> WHAT IS NEEDED
In the listing below, count the lines with "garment" and report only the figure.

> THE DATA
☆ ☆ ☆
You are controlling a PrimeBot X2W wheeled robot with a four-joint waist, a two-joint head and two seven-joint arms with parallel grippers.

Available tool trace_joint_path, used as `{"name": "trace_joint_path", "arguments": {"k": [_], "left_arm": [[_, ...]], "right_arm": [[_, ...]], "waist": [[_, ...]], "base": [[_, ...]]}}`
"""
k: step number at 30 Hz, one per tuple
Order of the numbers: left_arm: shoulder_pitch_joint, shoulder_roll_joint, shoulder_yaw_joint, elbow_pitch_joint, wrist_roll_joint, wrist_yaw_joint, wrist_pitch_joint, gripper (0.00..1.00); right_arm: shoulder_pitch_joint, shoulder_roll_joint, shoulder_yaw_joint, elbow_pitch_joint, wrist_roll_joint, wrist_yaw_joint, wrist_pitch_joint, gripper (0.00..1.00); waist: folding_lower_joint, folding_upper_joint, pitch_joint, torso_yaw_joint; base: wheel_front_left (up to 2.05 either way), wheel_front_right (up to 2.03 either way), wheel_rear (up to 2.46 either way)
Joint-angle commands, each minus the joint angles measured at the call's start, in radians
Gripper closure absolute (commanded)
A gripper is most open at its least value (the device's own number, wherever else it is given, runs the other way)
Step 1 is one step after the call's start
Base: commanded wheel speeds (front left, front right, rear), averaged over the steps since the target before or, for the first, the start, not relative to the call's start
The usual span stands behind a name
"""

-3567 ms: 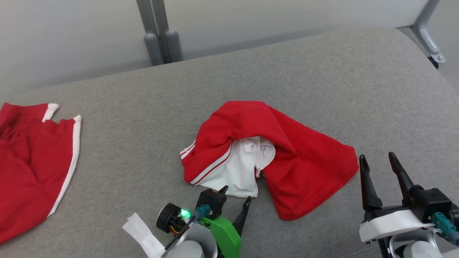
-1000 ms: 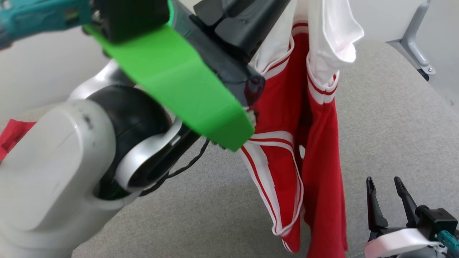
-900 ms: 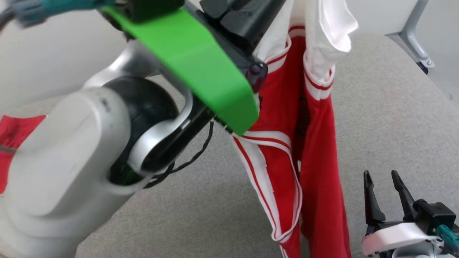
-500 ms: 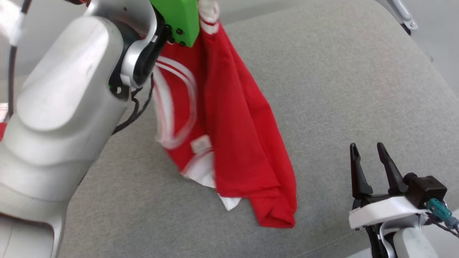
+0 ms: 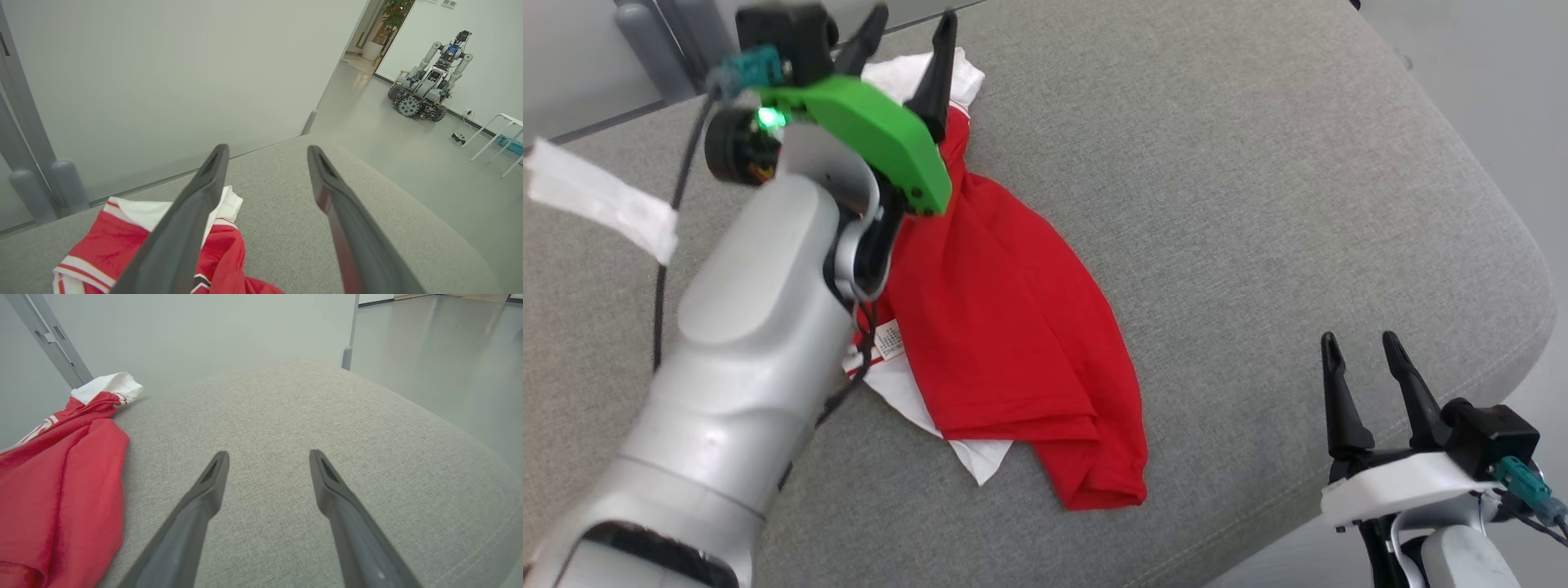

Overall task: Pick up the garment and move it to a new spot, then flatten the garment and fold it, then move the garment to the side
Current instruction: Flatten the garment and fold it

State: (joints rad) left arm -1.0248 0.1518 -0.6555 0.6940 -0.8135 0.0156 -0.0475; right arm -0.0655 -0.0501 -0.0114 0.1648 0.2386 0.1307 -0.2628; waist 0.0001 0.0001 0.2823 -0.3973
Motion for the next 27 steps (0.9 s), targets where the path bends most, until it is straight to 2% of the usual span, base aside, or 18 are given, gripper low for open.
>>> {"name": "trace_joint_path", "arguments": {"k": [1, 4, 10, 14, 20, 27], "left_arm": [[0.086, -0.006, -0.007, -0.009, -0.019, -0.002, -0.015, 0.00], [0.228, -0.013, 0.005, -0.058, -0.051, 0.020, -0.059, 0.00], [0.523, -0.001, 0.004, -0.211, -0.093, 0.111, -0.113, 0.00], [0.667, 0.016, 0.000, -0.285, -0.112, 0.176, -0.099, 0.00], [0.697, 0.030, -0.014, -0.271, -0.102, 0.231, -0.069, 0.00], [0.604, -0.017, -0.026, -0.175, -0.122, 0.203, -0.011, 0.00]], "right_arm": [[0.027, -0.001, -0.015, 0.003, -0.014, 0.000, -0.003, 0.00], [0.064, -0.001, -0.036, -0.003, -0.039, 0.000, -0.003, 0.00], [0.120, -0.001, -0.064, -0.019, -0.076, 0.000, -0.003, 0.00], [0.143, -0.001, -0.074, -0.029, -0.092, 0.000, -0.003, 0.00], [0.126, -0.001, -0.059, -0.040, -0.102, 0.000, -0.003, 0.00], [0.082, -0.001, -0.044, -0.045, -0.091, 0.000, -0.003, 0.00]], "waist": [[-0.0001, -0.0001, -0.054, 0.022], [-0.0001, -0.0001, -0.105, 0.051], [-0.0001, -0.0001, -0.179, 0.115], [-0.0001, -0.0001, -0.208, 0.147], [-0.0001, -0.0001, -0.180, 0.166], [-0.0001, -0.0001, -0.090, 0.153]], "base": [[0.00, 0.00, 0.00], [0.00, 0.00, 0.00], [0.00, 0.00, 0.00], [0.00, 0.00, 0.00], [0.00, 0.00, 0.00], [0.00, 0.00, 0.00]]}}
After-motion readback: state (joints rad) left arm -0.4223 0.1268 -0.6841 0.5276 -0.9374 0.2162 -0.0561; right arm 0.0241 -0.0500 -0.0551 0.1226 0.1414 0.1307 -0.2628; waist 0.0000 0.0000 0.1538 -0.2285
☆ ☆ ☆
> WRITTEN RESPONSE
2